3. Available policy instruments towards 2030
The agreement with the EU allows for several flexibility mechanisms intended to increase the cost-effectiveness of climate policies. There is, however, one severe restriction: Norway is obliged to refrain from using credit markets outside the EU. This also applies to arrangements within the UNFCCC framework, like those under the auspices of Article 6 in the Paris Agreement as well as the Clean Development Mechanism. Golombek and Hoel misinterpret the acquisition of carbon offsets from countries/agents outside Europe being used to fulfil international commitments.
On the other hand, the EU agreement provides several new instruments. Golombek and Hoel judge a couple of the EU fit-for-55 by 2030 initiatives as promising: The Carbon Border Adjustment Mechanism (CBAM) and the new, separate ETS for buildings and transportation are examples. Recently, details of these reforms have been agreed.
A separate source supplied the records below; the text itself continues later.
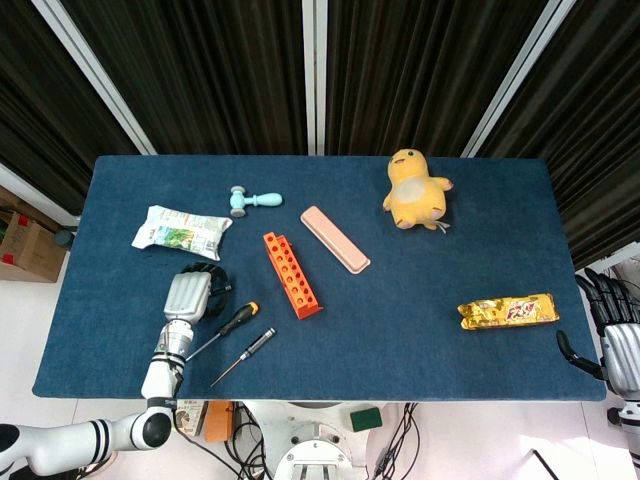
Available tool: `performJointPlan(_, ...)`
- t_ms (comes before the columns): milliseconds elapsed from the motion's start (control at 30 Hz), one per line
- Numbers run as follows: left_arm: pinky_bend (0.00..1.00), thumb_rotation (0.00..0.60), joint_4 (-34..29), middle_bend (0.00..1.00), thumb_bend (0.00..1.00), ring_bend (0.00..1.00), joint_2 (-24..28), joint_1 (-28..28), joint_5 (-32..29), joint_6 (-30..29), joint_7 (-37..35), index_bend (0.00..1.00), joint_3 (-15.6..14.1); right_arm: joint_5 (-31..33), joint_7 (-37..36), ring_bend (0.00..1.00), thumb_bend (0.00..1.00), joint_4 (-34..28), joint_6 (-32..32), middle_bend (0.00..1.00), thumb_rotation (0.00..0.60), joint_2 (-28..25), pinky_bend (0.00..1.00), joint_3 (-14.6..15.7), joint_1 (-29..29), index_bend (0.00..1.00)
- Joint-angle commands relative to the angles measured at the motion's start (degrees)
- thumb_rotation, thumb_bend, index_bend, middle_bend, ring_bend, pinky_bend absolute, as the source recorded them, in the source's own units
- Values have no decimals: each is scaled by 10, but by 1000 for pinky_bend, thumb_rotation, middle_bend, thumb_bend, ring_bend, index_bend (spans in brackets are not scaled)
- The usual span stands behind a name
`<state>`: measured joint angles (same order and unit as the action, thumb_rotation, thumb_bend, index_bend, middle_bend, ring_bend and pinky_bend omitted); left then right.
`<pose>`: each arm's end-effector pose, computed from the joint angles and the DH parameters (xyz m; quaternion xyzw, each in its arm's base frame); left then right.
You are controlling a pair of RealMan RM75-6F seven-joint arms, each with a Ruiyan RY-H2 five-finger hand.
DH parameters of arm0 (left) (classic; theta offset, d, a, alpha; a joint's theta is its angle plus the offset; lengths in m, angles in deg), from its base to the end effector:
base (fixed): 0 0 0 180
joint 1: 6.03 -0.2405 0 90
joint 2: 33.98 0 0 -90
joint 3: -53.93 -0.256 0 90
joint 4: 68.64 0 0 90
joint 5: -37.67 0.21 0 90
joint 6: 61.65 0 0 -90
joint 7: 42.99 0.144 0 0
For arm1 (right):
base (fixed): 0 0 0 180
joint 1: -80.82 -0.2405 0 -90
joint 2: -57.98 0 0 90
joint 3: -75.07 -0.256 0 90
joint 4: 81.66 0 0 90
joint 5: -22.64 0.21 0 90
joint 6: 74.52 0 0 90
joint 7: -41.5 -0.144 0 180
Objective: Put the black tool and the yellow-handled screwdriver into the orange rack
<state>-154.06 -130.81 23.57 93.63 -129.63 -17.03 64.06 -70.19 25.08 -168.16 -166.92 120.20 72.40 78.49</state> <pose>-0.2032 0.2927 -0.0334 -0.6294 -0.4814 -0.3450 0.5031 -0.3166 -0.1661 0.1879 0.5718 -0.3839 0.4768 0.5461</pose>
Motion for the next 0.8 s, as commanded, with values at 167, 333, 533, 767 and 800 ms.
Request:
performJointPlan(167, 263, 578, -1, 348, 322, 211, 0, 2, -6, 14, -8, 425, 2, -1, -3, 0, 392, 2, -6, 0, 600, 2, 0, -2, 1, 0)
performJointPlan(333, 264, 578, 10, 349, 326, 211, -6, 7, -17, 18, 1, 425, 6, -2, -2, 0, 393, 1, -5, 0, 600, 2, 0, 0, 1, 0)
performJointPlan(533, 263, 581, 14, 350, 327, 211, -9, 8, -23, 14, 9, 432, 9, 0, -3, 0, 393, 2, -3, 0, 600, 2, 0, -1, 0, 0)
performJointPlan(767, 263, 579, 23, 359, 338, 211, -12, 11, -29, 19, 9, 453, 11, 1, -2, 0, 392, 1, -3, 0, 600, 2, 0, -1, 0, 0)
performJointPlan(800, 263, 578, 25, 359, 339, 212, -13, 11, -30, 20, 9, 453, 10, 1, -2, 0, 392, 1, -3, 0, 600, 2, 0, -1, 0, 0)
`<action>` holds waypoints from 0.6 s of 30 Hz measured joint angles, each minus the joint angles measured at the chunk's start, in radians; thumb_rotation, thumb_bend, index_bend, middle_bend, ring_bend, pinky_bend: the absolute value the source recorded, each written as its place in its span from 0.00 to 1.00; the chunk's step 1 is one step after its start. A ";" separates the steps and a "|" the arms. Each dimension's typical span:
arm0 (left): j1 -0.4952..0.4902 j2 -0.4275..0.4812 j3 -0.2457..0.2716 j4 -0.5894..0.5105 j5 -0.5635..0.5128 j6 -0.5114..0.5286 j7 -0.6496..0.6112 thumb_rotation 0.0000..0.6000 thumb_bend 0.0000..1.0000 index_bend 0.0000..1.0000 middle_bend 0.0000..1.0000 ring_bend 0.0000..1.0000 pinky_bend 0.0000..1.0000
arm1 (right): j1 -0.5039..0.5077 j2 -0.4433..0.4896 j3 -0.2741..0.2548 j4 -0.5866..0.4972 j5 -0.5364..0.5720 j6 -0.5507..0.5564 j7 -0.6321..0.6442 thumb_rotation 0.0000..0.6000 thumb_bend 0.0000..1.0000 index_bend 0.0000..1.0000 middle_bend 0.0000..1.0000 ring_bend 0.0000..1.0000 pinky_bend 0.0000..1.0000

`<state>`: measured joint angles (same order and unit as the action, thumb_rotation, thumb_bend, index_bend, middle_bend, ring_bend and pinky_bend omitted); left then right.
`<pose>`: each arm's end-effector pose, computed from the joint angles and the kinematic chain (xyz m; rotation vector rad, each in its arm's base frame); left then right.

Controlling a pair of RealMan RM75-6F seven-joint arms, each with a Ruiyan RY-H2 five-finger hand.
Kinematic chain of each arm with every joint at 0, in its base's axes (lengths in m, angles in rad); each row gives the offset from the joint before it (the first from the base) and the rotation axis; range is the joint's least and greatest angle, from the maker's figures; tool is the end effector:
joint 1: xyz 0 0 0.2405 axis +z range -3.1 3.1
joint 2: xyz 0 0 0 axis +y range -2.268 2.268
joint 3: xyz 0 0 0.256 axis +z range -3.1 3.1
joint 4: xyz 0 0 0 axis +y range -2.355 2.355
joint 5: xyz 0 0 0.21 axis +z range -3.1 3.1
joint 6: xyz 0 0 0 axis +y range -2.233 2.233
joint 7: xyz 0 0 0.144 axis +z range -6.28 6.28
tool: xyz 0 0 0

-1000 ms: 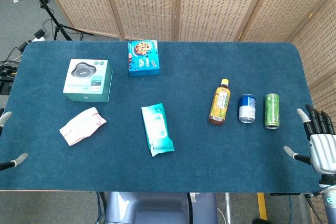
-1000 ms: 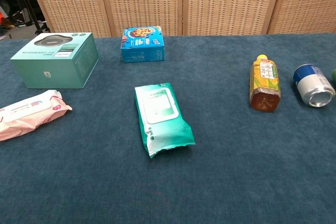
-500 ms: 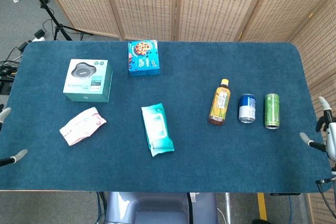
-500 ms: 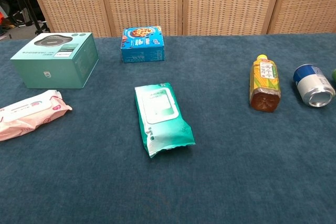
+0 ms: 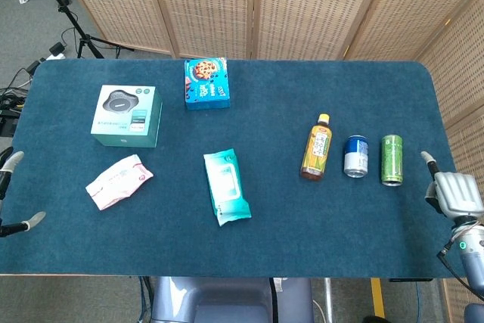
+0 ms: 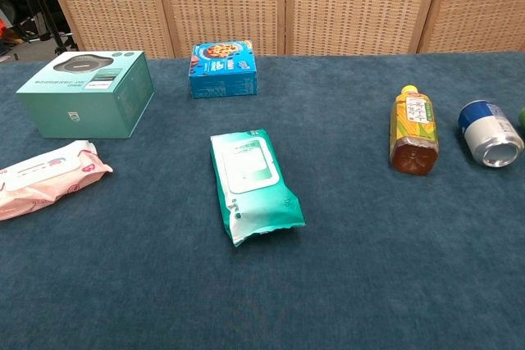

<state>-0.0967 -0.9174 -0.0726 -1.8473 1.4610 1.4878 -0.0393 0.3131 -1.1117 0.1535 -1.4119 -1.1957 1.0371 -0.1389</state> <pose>-0.2763 0.1856 0.2042 -1.3350 -0.9463 -0.9772 -0.3530 -0.2779 0.1681 1.4508 -0.9176 0.5304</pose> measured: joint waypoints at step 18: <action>-0.009 -0.013 -0.001 -0.001 -0.025 -0.023 0.037 1.00 0.00 0.00 0.00 0.00 0.00 | 0.047 -0.105 -0.049 0.072 0.052 -0.068 -0.097 1.00 1.00 0.02 0.95 0.99 1.00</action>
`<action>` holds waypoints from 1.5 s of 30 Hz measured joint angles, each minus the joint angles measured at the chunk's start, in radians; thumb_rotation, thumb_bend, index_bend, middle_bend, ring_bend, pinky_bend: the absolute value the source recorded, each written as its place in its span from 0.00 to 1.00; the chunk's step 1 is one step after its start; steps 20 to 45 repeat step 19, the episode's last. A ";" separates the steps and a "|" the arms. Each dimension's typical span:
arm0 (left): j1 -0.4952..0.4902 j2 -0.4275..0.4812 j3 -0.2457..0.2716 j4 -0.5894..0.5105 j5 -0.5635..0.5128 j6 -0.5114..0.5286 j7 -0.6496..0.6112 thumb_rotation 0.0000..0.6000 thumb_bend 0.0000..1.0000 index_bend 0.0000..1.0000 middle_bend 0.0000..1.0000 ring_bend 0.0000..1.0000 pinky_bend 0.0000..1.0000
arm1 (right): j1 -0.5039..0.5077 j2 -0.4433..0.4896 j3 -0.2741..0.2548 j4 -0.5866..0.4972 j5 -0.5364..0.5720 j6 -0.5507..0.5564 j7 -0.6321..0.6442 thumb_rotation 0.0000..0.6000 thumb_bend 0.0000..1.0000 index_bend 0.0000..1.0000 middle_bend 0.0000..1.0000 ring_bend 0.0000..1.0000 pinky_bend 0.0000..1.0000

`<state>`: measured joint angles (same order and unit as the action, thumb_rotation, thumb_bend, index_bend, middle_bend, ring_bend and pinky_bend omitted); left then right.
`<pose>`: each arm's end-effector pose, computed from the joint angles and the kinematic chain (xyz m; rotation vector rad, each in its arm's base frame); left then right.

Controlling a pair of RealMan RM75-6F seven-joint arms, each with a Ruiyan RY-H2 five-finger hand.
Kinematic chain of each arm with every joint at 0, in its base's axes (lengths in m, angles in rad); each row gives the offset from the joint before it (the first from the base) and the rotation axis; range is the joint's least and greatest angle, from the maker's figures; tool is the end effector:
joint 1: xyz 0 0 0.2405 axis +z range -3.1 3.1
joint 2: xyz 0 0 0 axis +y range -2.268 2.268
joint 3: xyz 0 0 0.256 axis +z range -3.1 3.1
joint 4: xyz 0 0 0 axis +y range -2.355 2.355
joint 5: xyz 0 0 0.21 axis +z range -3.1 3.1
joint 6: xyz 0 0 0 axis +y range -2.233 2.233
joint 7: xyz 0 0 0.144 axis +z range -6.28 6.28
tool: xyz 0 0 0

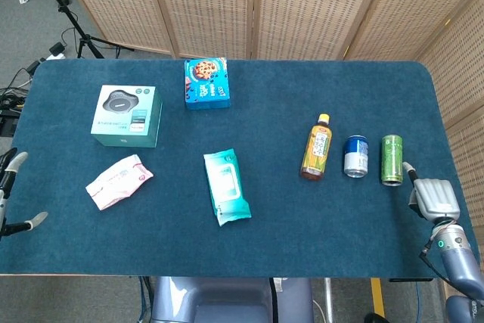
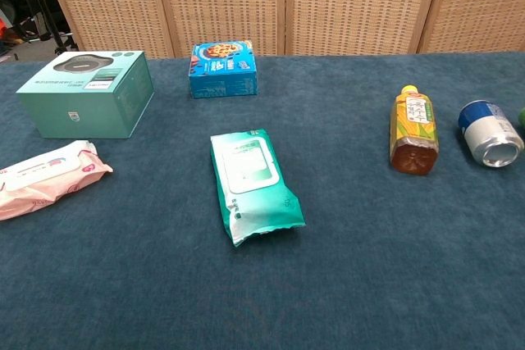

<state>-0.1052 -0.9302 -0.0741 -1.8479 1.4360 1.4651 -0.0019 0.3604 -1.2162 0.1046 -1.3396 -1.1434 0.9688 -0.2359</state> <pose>-0.2784 0.1882 0.1988 -1.3403 -0.9510 -0.9398 -0.3618 -0.2815 0.1256 1.5312 -0.9439 0.4186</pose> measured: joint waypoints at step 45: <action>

In the period 2026–2034, CBAM will gradually replace current measures against carbon leakage, the free allocation of ETS allowances and the national aid compensating for allowance costs passed on in electricity prices. This package is welcomed by Golombek and Hoel. The literature states that an ideal carbon border adjustment system would normally outperform the current system (Hoel, 1996; Fischer & Fox, 2012; Böhringer et al., 2017). However, it is important to note that the EU CBAM is not quite as recommendable in its current form. There are two main reasons: It only applies to the import side and only to direct emissions. On the export side, to the extent that the EU ETS-covered firms compete against non-regulated suppliers on other world markets, they still face the relative disadvantage of paying the ETS price. Regarding indirect emissions, no arrangement has yet been agreed for to replace the current aid designed to compensate for indirect electricity price impacts of the EU ETS. Consequently, it may make more sense for Norwegian companies to argue against the CBAM reform than Golombek and Hoel acknowledge.
As a means of reducing efficiency losses currently originating from the large variation of marginal abatement costs across borders, Golombek and Hoel’s expectations for the new buildings and transportation ETS seem unreasonably high. In fact, its design is not intended to work in the same way as the current ETS under which Norway can, for instance, conveniently choose to substitute costly domestic abatement by purchasing relatively affordable allowances. Buildings and transportation are still subject to the non-ETS commitment that will be the binding target. Thus, buying allowances under the new ETS will not reduce the obligation to mitigate greenhouse gas emissions from non-ETS sources on Norwegian territory. Rather, the price established in the new ETS will work as a minimum, EU-wide tax on these emissions. This price is expected to be relatively low and has little impact on the already highly taxed fossil fuel prices in Norway.
This brings me to another claim by Golombek and Hoel that warrants discussion. They are concerned about the significant carbon price variation across the non-ETS sectors, implying an inefficient allocation of emissions. They explain this variation by “sectors being exempted from taxation and sectors being exposed to additional taxation.” As a matter of fact, recent state budgets have made considerable progress toward levelling up carbon tax rates across non-ETS sectors, as seen in Figure 1.